* **HOW TO COMPLETE THIS TASK**
A word-for-word retyping of the listing is the goal.

***** GIVEN INFORMATION

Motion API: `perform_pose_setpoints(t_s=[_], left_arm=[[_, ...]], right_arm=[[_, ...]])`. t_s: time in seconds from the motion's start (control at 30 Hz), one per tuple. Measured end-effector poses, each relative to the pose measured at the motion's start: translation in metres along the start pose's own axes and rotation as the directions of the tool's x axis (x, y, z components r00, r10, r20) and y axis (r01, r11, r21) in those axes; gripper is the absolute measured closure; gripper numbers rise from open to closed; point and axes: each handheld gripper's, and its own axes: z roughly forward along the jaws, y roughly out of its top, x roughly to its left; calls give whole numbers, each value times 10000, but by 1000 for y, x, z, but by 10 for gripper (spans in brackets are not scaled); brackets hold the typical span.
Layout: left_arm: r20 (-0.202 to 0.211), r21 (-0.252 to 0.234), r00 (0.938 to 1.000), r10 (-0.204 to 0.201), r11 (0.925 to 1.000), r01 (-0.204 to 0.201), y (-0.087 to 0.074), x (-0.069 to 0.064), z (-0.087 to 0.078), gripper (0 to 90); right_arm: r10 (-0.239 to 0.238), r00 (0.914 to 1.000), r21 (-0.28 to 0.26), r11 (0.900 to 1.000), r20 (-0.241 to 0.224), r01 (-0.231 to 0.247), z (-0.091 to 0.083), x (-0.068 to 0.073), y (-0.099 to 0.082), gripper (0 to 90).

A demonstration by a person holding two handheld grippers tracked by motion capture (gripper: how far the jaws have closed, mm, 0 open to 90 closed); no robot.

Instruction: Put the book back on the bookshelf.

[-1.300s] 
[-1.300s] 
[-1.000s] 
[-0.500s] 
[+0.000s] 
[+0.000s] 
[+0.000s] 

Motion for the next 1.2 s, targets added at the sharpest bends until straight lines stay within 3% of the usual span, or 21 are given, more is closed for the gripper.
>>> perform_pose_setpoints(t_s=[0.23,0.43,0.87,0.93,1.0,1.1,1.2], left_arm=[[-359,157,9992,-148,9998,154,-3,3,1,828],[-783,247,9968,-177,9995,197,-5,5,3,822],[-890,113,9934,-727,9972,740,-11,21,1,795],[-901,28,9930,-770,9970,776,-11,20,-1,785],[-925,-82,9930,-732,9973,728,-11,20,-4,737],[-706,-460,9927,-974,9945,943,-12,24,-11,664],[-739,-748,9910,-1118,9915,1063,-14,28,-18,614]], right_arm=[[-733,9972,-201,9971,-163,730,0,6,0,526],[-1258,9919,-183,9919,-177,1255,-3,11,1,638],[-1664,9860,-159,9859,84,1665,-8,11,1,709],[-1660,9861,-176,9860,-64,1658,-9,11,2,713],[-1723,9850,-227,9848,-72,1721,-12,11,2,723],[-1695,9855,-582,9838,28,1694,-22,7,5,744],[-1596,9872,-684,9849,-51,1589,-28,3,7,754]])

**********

* **EXERCISE OUTPUT**
Motion API: `perform_pose_setpoints(t_s=[_], left_arm=[[_, ...]], right_arm=[[_, ...]])`. t_s: time in seconds from the motion's start (control at 30 Hz), one per tuple. Measured end-effector poses, each relative to the pose measured at the motion's start: translation in metres along the start pose's own axes and rotation as the directions of the tool's x axis (x, y, z components r00, r10, r20) and y axis (r01, r11, r21) in those axes; gripper is the absolute measured closure; gripper numbers rise from open to closed; point and axes: each handheld gripper's, and its own axes: z roughly forward along the jaws, y roughly out of its top, x roughly to its left; calls give whole numbers, each value times 10000, but by 1000 for y, x, z, but by 10 for gripper (spans in brackets are not scaled); brackets hold the typical span.
Layout: left_arm: r20 (-0.202 to 0.211), r21 (-0.252 to 0.234), r00 (0.938 to 1.000), r10 (-0.204 to 0.201), r11 (0.925 to 1.000), r01 (-0.204 to 0.201), y (-0.087 to 0.074), x (-0.069 to 0.064), z (-0.087 to 0.078), gripper (0 to 90); right_arm: r10 (-0.239 to 0.238), r00 (0.914 to 1.000), r21 (-0.28 to 0.26), r11 (0.900 to 1.000), r20 (-0.241 to 0.224), r01 (-0.231 to 0.247), z (-0.091 to 0.083), x (-0.068 to 0.073), y (-0.099 to 0.082), gripper (0 to 90).

A demonstration by a person holding two handheld grippers tracked by motion capture (gripper: how far the jaws have closed, mm, 0 open to 90 closed); no robot.

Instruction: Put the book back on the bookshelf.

[-1.300s] 
[-1.300s] 
[-1.000s] 
[-0.500s] 
[+0.000s] 
[+0.000s] 
[+0.000s] 

Motion for the next 1.2 s, targets added at the sharpest bends until straight lines stay within 3% of the usual span, or 21 are given, more is closed for the gripper.
>>> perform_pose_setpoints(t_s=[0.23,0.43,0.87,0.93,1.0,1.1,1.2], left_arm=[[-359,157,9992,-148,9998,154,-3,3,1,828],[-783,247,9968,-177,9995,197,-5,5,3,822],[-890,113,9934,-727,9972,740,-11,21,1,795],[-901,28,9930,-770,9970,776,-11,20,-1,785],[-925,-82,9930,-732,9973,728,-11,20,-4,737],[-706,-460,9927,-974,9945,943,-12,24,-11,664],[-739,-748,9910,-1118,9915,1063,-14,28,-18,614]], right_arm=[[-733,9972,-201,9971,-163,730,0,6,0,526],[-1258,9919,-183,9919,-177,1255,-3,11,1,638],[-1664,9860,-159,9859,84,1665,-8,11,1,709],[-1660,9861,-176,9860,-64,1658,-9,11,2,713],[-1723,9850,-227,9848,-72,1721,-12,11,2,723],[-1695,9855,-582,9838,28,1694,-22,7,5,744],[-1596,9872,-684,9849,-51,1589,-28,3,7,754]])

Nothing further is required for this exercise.